=== YOUR TASK ===
With pictures left out, extract every line between the start of the records below and the line holding "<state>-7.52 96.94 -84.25", inclusive.

*** Block opens ***

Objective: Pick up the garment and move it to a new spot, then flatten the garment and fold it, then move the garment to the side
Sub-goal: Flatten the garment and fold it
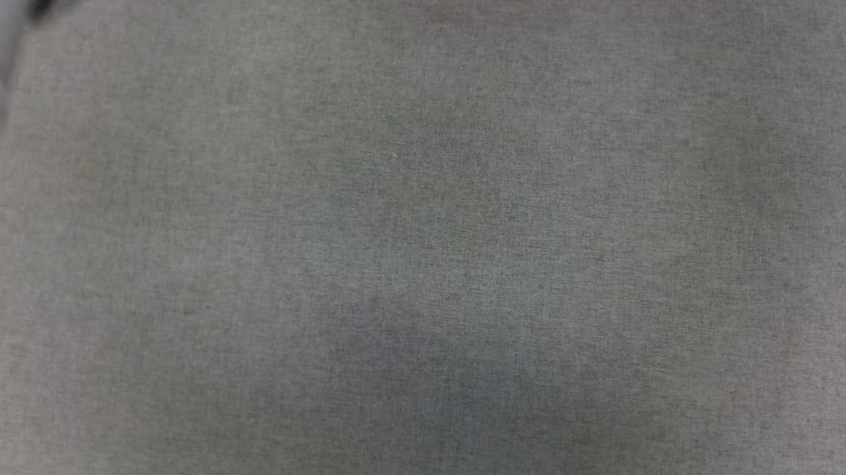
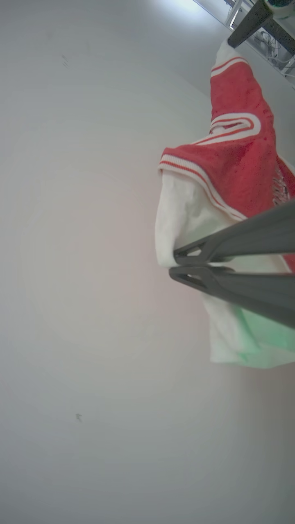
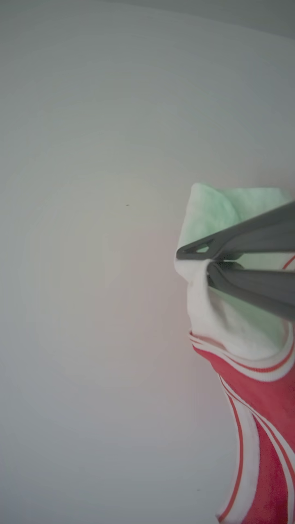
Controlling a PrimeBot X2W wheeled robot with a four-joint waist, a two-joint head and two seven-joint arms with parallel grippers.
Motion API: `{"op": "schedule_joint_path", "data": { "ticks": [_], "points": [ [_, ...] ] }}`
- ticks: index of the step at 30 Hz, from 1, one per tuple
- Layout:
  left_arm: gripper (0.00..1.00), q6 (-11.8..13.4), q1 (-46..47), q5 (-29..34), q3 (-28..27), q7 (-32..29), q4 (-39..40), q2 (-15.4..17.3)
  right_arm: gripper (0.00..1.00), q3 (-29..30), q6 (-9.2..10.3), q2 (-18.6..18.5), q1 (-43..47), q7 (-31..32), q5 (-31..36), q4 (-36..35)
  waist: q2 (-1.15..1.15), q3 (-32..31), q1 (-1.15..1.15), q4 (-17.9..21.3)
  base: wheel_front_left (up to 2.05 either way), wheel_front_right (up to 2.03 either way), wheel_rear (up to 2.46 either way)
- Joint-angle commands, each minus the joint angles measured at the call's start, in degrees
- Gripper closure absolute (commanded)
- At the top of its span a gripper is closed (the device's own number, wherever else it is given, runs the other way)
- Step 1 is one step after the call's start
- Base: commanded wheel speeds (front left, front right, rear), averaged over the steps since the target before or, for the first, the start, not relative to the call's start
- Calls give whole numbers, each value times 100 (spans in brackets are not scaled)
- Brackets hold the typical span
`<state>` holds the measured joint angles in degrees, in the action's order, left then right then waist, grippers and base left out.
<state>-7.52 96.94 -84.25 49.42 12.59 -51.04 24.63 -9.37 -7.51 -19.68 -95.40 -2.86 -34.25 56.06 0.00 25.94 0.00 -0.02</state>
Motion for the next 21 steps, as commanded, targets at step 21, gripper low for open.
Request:
{"op": "schedule_joint_path", "data": {
  "ticks": [21],
  "points": [
    [100,9,-6058,-1000,-104,248,4612,1851,100,-965,4,-1998,6466,1519,-2486,-4135,0,-999,0,-8,0,0,0]
  ]
}}
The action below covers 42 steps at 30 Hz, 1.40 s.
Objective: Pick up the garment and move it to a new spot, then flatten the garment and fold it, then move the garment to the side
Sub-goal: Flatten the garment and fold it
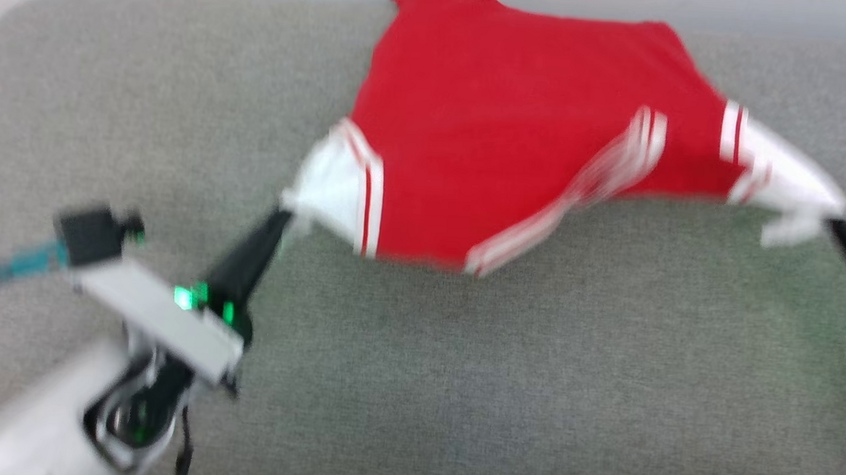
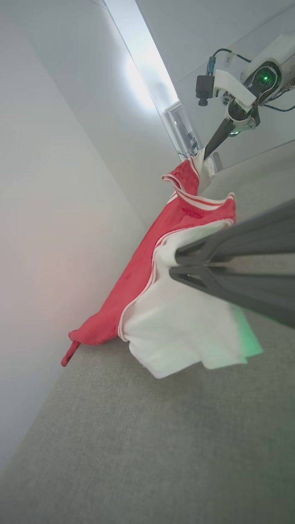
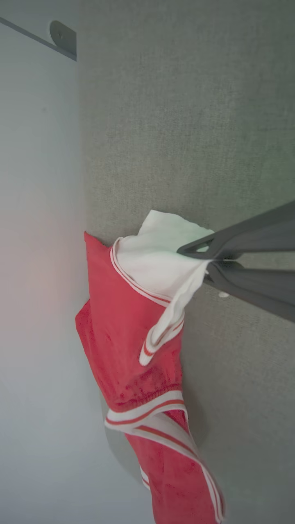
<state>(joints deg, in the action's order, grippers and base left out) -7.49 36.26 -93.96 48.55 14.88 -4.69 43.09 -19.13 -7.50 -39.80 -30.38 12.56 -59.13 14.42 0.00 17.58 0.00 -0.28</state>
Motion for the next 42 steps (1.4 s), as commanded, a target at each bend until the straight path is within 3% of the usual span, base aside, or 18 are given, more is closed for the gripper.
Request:
{"op": "schedule_joint_path", "data": {
  "ticks": [1,12,18,21,26,32,42],
  "points": [
    [100,6,-227,6,-24,20,118,81,100,77,2,-63,279,69,-38,-177,0,-213,0,25,0,0,0],
    [100,6,-2106,148,30,28,1470,882,100,986,2,-438,2872,1212,-397,-1740,0,-475,0,72,0,0,0],
    [100,5,-2867,198,73,31,2079,1384,100,1723,2,-364,4065,1620,-485,-2341,0,-447,0,-4,0,0,0],
    [100,5,-3049,268,-2,32,2208,1487,100,2037,2,-270,4503,1809,-462,-2659,0,-437,0,-51,0,0,0],
    [100,5,-2956,386,103,-135,2056,1248,100,2114,2,-27,4587,2195,-195,-2837,0,-451,0,-74,0,0,0],
    [100,5,-2651,434,338,-500,1175,701,100,1508,2,146,4049,2607,463,-2384,0,-443,0,-51,0,0,0],
    [100,6,-2231,674,513,-510,-399,-125,100,502,6,305,3275,2147,1294,-1152,0,-351,0,-74,0,0,0]
  ]
}}
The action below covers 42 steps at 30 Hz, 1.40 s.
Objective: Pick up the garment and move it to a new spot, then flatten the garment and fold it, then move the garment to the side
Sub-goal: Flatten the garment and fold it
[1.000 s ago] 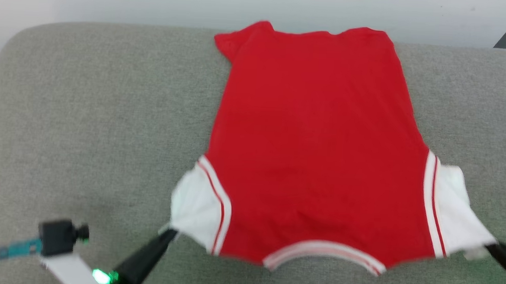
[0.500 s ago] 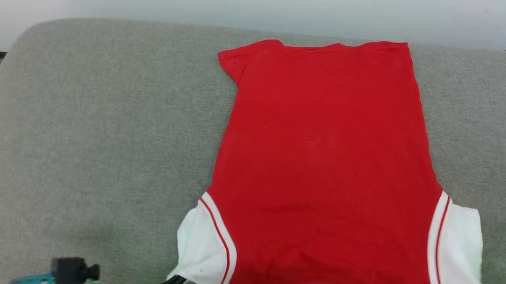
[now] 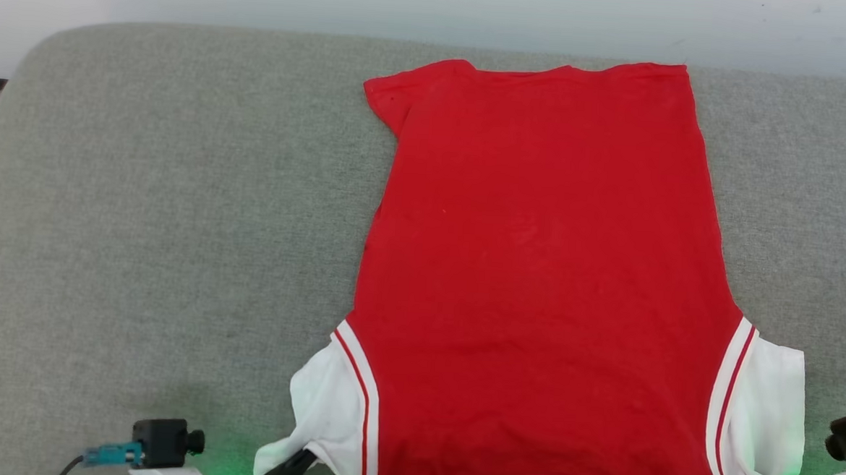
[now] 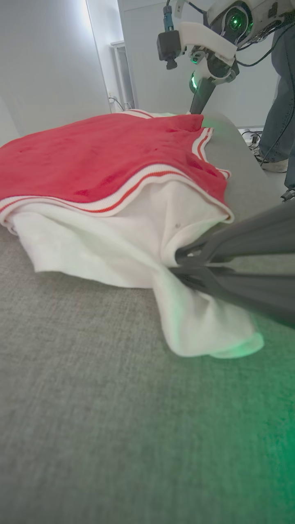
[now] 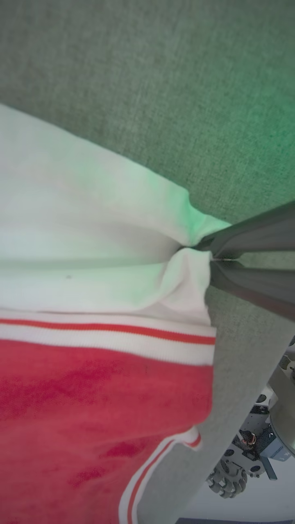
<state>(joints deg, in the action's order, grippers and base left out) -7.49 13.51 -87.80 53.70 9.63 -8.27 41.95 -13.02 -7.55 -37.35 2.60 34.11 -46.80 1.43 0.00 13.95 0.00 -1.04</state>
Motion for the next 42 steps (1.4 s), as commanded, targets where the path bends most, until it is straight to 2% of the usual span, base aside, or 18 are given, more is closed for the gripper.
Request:
{"op": "schedule_joint_path", "data": {
  "ticks": [1,8,10,11,13,14,20,21,25,29,35,42],
  "points": [
    [100,6,79,69,28,18,-117,-90,100,-201,17,44,-76,-58,90,250,0,17,0,4,0,0,0],
    [100,11,171,51,53,82,-321,-276,100,-623,34,-75,-421,-489,162,544,0,32,0,65,0,0,0],
    [100,11,132,52,25,145,-296,-232,20,-769,38,-137,-495,-546,152,446,0,23,0,142,0,0,0],
    [100,10,101,56,9,185,-272,-204,0,-779,36,-186,-524,-570,128,386,0,10,0,174,0,0,0],
    [100,10,33,71,0,241,-186,-140,0,-740,36,-365,-563,-543,104,190,0,-2,0,232,0,0,0],
    [100,10,-3,103,-19,283,-67,-75,0,-531,27,-552,-566,-498,53,-50,0,25,0,285,0,0,0],
    [100,10,66,290,-58,382,269,34,0,452,8,-1080,-577,120,-529,-1159,0,248,0,266,0,0,0],
    [100,10,66,290,-58,382,269,34,0,452,8,-1080,-577,120,-529,-1159,0,248,0,266,0,0,0],
    [100,7,315,469,-22,345,409,-11,0,1250,8,-1167,-1148,501,-776,-1395,0,501,0,82,0,0,0],
    [100,5,686,651,81,202,491,-189,0,1410,8,-793,-2393,677,-291,-883,0,800,0,-240,0,0,0],
    [100,5,1143,816,247,134,595,-445,0,960,8,86,-4545,940,772,694,0,1186,0,-731,0,0,0],
    [100,4,1554,859,478,108,642,-638,0,293,8,386,-6419,1180,1845,2560,0,1863,0,-1124,0,0,0]
  ]
}}
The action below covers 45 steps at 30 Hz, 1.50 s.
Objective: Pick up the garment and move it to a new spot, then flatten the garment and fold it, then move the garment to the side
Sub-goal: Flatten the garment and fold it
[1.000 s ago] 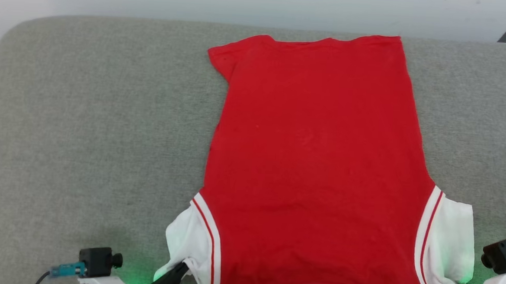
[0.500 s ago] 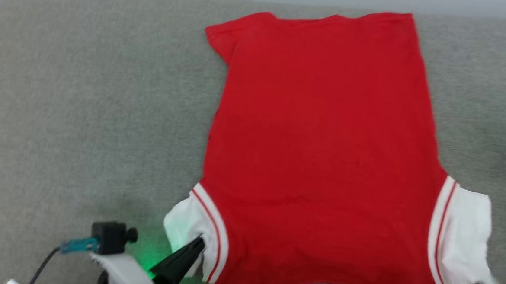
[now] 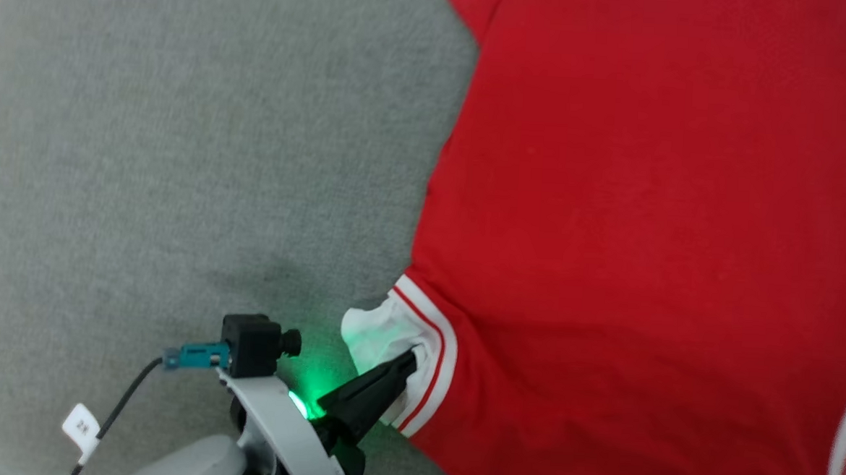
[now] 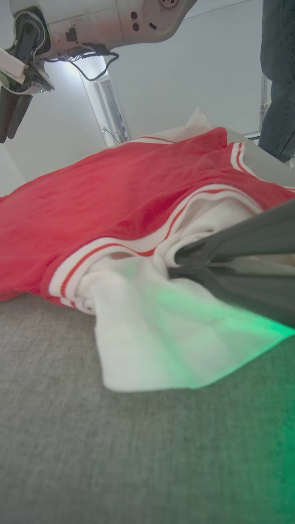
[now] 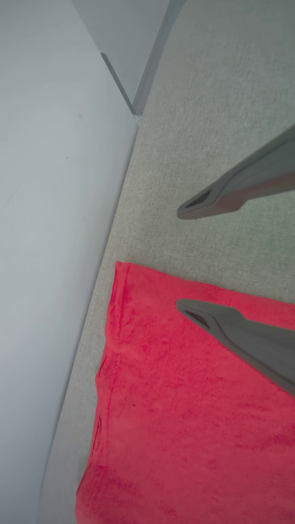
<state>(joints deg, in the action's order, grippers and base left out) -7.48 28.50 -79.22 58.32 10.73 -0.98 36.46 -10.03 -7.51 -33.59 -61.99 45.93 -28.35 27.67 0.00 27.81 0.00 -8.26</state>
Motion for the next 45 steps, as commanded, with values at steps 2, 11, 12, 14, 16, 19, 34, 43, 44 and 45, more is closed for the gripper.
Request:
{"op": "schedule_joint_path", "data": {
  "ticks": [2,11,12,14,16,19,34,43,44,45],
  "points": [
    [100,4,165,-10,64,16,-114,-135,0,-84,4,27,-329,83,180,379,0,643,0,-497,0,0,0],
    [100,38,597,-69,358,95,-292,-221,0,-192,2,246,-1151,354,519,1845,0,1076,0,-722,0,0,0],
    [100,38,639,-89,382,115,-293,-232,0,-233,1,301,-1140,417,489,1941,0,1097,0,-722,0,0,0],
    [100,43,683,-117,435,148,-305,-238,0,-336,-2,369,-1174,553,436,2106,0,1121,0,-711,0,0,0],
    [100,53,727,-146,502,180,-332,-238,5,-394,-8,397,-1209,593,376,2216,0,1138,0,-696,0,0,0],
    [100,53,772,-201,582,224,-361,-236,91,-524,-14,363,-1223,637,303,2299,0,1133,0,-679,0,0,0],
    [100,52,670,-279,133,445,-346,85,100,-1042,-7,-45,-503,-283,-851,1475,0,374,0,-111,0,0,0],
    [100,21,105,-238,-239,448,-388,257,100,-1403,5,-1107,1845,-301,-2246,-523,0,-570,0,425,0,0,0],
    [100,14,22,-249,-288,437,-384,278,100,-1415,5,-1190,2128,-298,-2324,-732,0,-674,0,502,0,0,0],
    [100,11,-65,-264,-327,436,-368,303,100,-1395,5,-1261,2419,-287,-2416,-947,0,-757,0,570,0,0,0]
  ]
}}
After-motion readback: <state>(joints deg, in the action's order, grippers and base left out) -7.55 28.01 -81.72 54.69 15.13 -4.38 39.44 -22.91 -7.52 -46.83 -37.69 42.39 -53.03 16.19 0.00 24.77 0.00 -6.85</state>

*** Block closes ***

=== OUTPUT OF THE EXERCISE ===
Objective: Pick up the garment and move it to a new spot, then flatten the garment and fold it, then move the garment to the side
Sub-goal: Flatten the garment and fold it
Controlling a PrimeBot X2W wheeled robot with a four-joint waist, a two-joint head and two seven-joint arms with parallel grippers.
Motion API: `{"op": "schedule_joint_path", "data": { "ticks": [_], "points": [ [_, ...] ] }}`
- ticks: index of the step at 30 Hz, from 1, one per tuple
- Layout:
  left_arm: gripper (0.00..1.00), q6 (-11.8..13.4), q1 (-46..47), q5 (-29..34), q3 (-28..27), q7 (-32..29), q4 (-39..40), q2 (-15.4..17.3)
  right_arm: gripper (0.00..1.00), q3 (-29..30), q6 (-9.2..10.3), q2 (-18.6..18.5), q1 (-43..47), q7 (-31..32), q5 (-31..36), q4 (-36..35)
  waist: q2 (-1.15..1.15), q3 (-32..31), q1 (-1.15..1.15), q4 (-17.9..21.3)
  base: wheel_front_left (up to 2.05 either way), wheel_front_right (up to 2.03 either way), wheel_rear (up to 2.46 either way)
- Joint-angle commands, each minus the joint angles measured at the call's start, in degrees
- Gripper closure absolute (commanded)
- At the top of its span a gripper is closed (the device's own number, wherever else it is given, runs the other way)
- Step 1 is one step after the call's start
- Base: commanded wheel speeds (front left, front right, rear), averaged over the steps since the target before or, for the first, the start, not relative to the call's start
- Calls give whole numbers, each value times 100 (spans in brackets are not scaled)
- Brackets hold the typical span
`<state>` holds the measured joint angles in degrees, in the action's order, left then right then waist, grippers and base left out.
<state>-7.52 96.94 -84.25 49.42 12.59 -51.04 24.63 -9.37 -7.51 -19.68 -95.40 -2.86 -34.25 56.06 0.00 25.94 0.00 -0.02</state>

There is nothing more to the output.